### WHAT THE EXERCISE ASKS
Go through the records and report each line holding the string "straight".

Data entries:
-- -- --
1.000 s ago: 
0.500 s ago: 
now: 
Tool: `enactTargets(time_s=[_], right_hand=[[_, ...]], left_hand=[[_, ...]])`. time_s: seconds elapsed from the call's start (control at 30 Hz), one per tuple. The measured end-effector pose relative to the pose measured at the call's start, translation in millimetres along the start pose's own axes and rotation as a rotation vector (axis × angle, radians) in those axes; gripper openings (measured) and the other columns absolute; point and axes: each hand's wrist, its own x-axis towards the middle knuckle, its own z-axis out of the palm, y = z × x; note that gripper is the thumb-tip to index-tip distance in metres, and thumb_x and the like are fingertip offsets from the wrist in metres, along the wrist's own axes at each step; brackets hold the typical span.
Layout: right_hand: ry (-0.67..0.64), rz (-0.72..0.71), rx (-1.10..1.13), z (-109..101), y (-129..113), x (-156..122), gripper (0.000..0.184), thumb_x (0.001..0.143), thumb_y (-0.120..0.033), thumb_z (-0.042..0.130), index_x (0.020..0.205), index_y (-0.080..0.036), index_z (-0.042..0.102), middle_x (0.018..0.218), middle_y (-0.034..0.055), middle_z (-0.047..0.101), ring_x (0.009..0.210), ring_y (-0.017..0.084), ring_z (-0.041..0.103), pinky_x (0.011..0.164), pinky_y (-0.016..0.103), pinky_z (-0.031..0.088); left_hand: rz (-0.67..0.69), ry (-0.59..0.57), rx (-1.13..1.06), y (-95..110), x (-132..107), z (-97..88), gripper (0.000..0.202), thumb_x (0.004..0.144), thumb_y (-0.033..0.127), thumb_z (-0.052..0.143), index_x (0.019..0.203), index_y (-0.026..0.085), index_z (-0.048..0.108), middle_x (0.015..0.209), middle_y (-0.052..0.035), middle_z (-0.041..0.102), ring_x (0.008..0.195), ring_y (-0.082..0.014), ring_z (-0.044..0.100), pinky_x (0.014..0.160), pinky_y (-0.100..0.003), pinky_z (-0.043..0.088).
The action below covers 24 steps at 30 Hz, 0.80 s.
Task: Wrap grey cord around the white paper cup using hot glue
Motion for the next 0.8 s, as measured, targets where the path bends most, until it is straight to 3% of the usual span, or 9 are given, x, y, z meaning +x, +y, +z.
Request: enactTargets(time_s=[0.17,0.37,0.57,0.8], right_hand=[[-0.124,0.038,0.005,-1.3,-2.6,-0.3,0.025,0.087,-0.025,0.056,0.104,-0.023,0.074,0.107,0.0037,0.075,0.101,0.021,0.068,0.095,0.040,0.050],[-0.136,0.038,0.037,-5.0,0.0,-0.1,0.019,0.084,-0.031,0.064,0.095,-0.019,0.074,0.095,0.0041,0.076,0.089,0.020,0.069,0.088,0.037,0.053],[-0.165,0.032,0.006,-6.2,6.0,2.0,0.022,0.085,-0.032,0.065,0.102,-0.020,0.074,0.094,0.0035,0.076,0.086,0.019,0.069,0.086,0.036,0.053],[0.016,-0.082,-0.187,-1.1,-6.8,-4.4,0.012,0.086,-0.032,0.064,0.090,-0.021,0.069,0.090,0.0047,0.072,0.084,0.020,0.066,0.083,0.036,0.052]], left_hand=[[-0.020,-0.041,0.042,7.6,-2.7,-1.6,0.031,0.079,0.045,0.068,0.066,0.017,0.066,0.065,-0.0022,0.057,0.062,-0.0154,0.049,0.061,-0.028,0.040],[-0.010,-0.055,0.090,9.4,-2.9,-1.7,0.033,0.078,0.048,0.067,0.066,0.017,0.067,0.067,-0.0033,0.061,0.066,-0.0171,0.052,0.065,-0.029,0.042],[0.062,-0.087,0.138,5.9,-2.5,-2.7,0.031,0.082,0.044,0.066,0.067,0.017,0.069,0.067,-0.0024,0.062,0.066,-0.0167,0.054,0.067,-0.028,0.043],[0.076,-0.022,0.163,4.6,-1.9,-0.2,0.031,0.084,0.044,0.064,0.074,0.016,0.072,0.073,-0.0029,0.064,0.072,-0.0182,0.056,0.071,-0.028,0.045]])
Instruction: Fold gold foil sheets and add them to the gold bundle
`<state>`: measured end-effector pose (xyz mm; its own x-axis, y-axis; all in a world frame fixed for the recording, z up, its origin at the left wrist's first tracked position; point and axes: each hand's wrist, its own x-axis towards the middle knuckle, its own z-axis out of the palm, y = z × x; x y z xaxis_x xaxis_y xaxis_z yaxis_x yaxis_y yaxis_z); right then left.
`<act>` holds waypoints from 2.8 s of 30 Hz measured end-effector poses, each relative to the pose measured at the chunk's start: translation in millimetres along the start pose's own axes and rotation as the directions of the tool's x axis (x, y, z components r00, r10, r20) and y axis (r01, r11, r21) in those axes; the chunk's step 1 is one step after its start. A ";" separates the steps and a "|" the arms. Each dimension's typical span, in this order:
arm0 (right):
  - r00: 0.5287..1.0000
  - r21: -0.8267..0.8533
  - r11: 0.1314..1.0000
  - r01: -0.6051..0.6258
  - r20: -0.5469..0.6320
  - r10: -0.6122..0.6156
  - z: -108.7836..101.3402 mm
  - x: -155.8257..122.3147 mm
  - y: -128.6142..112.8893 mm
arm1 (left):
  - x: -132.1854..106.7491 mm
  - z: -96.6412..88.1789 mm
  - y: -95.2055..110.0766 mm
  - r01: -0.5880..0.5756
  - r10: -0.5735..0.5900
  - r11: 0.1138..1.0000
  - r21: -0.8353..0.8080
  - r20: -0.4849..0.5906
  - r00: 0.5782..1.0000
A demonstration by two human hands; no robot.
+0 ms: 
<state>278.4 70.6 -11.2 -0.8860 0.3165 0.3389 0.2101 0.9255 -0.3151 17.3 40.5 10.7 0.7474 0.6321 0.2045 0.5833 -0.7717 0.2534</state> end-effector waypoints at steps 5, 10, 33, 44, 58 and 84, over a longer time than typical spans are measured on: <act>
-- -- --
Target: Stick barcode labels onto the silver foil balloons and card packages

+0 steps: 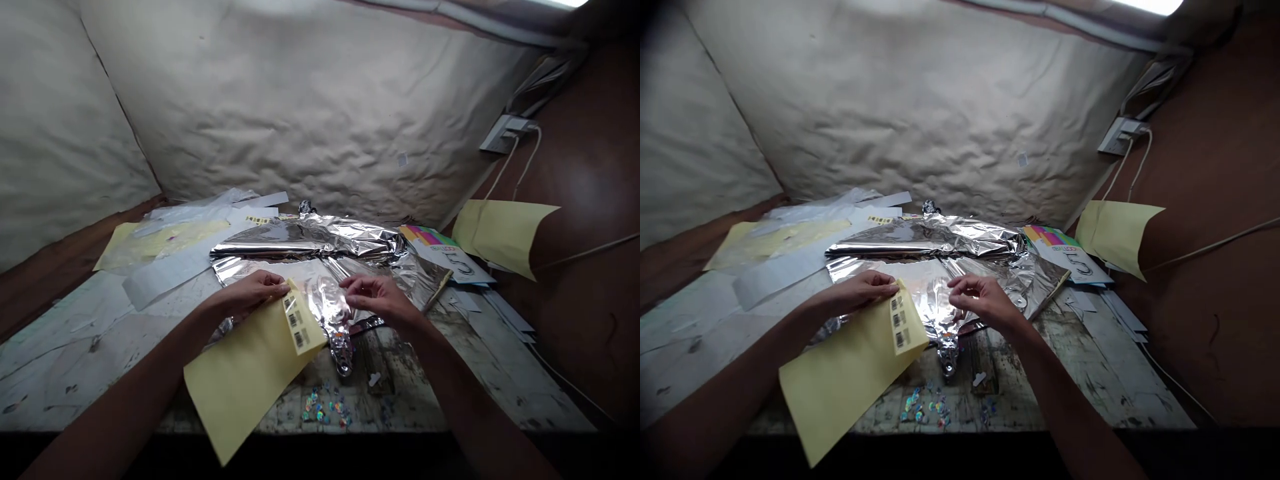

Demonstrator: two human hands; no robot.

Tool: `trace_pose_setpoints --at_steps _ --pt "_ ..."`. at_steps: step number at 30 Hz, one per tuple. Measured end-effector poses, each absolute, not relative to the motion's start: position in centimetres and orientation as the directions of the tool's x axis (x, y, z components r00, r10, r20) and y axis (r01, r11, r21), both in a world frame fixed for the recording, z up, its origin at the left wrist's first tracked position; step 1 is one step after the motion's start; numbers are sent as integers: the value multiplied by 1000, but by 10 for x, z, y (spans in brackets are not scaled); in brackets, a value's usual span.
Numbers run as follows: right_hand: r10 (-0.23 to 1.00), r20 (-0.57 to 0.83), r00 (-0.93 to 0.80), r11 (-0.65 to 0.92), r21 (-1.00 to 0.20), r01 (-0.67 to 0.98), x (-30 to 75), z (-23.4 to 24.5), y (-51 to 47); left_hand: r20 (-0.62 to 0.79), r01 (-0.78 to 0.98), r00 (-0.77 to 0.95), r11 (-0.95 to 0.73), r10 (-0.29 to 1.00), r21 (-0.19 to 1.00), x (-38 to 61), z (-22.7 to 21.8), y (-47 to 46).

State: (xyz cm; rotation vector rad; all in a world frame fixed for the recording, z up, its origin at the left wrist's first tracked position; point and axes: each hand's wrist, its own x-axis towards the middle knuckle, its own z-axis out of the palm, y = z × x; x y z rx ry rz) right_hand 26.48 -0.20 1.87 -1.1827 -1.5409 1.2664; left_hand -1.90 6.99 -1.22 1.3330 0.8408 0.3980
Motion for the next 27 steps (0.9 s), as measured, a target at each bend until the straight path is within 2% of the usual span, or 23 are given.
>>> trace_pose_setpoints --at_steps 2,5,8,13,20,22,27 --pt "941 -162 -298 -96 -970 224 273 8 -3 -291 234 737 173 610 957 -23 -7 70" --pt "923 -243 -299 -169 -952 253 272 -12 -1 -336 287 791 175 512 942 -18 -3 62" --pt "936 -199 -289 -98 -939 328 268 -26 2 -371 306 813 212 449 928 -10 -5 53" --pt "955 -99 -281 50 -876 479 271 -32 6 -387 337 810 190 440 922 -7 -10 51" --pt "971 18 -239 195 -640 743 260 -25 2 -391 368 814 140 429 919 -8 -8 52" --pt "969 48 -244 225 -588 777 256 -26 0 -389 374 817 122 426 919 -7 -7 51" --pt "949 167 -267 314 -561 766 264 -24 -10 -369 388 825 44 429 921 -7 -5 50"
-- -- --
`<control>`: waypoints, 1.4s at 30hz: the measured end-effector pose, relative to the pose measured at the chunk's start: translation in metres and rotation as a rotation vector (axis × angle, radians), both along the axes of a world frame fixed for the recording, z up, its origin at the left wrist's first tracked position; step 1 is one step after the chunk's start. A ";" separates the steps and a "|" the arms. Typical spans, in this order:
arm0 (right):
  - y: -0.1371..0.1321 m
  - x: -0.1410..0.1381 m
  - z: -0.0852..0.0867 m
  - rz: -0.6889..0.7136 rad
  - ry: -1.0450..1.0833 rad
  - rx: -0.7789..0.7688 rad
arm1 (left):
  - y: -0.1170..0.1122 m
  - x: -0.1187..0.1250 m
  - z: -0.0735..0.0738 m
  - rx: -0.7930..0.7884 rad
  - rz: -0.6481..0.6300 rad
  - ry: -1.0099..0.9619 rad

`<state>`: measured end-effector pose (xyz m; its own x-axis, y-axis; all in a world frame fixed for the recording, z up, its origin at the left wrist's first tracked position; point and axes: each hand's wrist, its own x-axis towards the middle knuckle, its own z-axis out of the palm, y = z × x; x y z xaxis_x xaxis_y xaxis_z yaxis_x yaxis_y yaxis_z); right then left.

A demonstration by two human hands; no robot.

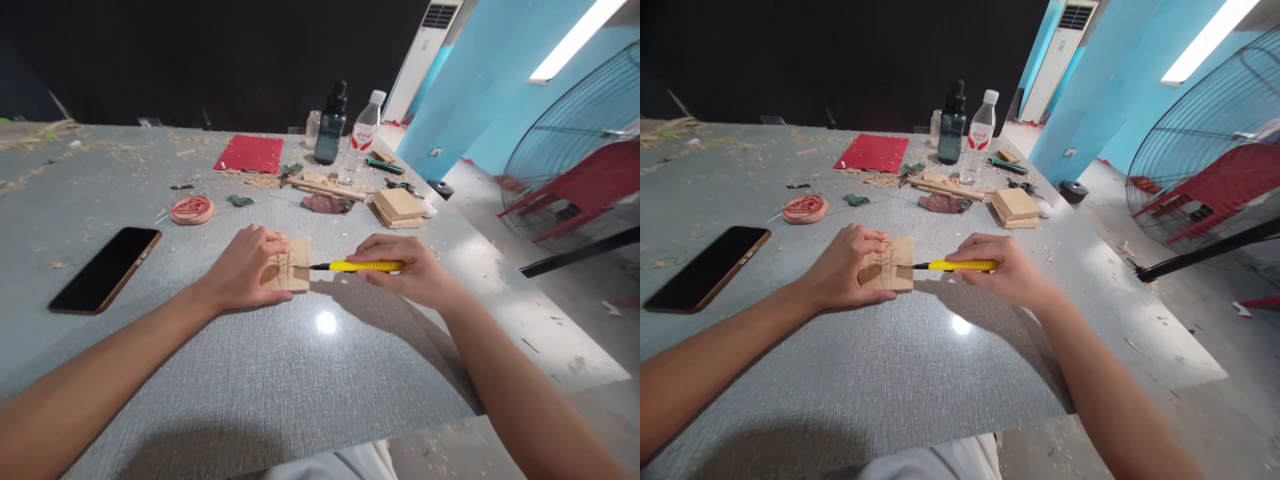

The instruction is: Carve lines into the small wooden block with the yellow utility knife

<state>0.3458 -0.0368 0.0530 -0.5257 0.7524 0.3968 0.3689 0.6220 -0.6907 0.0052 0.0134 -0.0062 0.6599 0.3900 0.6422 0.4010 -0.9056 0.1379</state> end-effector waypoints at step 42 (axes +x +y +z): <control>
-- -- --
### RESPONSE FOR THIS EXERCISE
Motion for the next 0.8 s, as measured, targets where the path bends most, until it is straight to 3% of the usual span, or 9 are given, x, y, z meaning +x, +y, +z.
Motion for the next 27 steps (0.9 s), as measured, a target at each bend until the straight path is within 2% of the usual span, or 23 are given.

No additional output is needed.